In a significant change, the Jazz Gallery Center for the Arts may have found its auteur in Kai Simone. As home base for the Riverwest Artists Association (RAA), the Center has been a dedicated collective endeavor. Yet one RAA board member characterized board meetings as sometimes “painful” and, despite the Center’s considerable accomplishments, president Mark Lawson commented, perhaps only half-jokingly, “We really didn’t know what we were doing.”

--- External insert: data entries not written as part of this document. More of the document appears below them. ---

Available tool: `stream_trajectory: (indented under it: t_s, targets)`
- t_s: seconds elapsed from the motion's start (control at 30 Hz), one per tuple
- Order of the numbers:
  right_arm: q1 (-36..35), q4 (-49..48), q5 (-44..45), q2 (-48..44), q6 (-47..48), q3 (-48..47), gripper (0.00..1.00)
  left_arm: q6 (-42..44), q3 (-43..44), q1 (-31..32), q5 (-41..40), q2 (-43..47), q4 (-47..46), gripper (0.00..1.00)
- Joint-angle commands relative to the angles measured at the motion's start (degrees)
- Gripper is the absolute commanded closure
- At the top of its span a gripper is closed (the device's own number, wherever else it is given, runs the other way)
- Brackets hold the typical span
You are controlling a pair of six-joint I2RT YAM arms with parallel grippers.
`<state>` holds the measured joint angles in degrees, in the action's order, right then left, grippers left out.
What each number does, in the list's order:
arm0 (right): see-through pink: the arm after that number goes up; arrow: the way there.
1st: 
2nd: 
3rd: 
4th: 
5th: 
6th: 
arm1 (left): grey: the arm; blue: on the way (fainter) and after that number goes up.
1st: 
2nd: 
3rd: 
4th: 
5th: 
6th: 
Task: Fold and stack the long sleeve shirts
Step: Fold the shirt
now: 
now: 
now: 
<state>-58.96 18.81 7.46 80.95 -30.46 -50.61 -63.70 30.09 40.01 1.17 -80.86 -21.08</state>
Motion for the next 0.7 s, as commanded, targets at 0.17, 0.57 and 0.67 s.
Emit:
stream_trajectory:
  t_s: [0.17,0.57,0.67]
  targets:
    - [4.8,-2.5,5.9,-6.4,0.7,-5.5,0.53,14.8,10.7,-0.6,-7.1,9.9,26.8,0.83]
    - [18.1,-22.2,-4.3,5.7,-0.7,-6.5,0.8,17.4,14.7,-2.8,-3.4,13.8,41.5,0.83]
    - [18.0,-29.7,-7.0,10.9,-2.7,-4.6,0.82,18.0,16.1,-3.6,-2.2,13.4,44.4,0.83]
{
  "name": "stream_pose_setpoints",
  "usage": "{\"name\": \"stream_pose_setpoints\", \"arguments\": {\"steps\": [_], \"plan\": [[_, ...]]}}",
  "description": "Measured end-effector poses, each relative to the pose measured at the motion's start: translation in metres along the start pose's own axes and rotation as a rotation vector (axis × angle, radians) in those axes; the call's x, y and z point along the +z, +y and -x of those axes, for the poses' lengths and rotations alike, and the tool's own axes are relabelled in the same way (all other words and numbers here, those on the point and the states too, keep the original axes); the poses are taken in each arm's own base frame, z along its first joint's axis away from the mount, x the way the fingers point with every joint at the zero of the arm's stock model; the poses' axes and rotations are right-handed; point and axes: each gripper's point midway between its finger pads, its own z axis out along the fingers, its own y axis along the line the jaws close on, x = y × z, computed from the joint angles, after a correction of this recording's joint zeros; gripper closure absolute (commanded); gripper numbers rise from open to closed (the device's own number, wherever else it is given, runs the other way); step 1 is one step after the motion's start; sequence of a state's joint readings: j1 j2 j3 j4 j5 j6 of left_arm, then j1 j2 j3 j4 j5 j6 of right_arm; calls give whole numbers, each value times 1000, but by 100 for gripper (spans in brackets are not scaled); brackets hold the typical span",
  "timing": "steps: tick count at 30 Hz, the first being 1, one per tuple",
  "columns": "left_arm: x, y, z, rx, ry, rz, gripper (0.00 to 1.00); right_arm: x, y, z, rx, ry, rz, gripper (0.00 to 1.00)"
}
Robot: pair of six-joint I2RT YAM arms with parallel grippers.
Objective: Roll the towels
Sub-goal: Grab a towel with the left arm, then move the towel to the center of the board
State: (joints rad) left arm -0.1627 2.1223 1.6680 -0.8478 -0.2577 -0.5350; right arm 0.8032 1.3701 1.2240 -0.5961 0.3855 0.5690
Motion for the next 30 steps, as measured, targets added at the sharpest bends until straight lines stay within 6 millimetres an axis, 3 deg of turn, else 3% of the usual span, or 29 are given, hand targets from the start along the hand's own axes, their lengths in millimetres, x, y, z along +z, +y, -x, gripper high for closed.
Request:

The RAA is visual arts-oriented, but the Jazz Gallery Center is about diversity in the arts and audience. That’s where Simone, the first-ever executive director, steps in. “I have a very special relationship to jazz,” says the former Chicagoan with an abundance of connections to that city’s rich jazz community, as did the founder of the original Milwaukee Jazz Gallery, Chuck LaPaglia. Simone’s allies include Heather Ireland Robinson, executive director of The Jazz Institute of Chicago; and Emmy Award-winning trumpeter Orbert Davis, artistic director of the Chicago Jazz Philharmonic. A source of inspiration is Ralph Bass, an influential R&B and jazz producer at Chicago’s legendary Chess Records. Such factors should help sustain the creative jazz and musical tradition the Jazz Gallery has provided.
Building on the Legacy
“I also want to build on the legacy of the Milwaukee Jazz Gallery, develop more educational and historical programs, and scholarships,” Simone says with eyes firmly fixed on the future—and the venue’s distinctive checkerboard stage. She feels the Center needs much more outreach to youth culture, a specialty of hers. She’s an experienced theater director and herein the auteur analogy strengthens. She seems to be a woman of embracing vision, but also fully capable of handling practical operations of a multi-arts center.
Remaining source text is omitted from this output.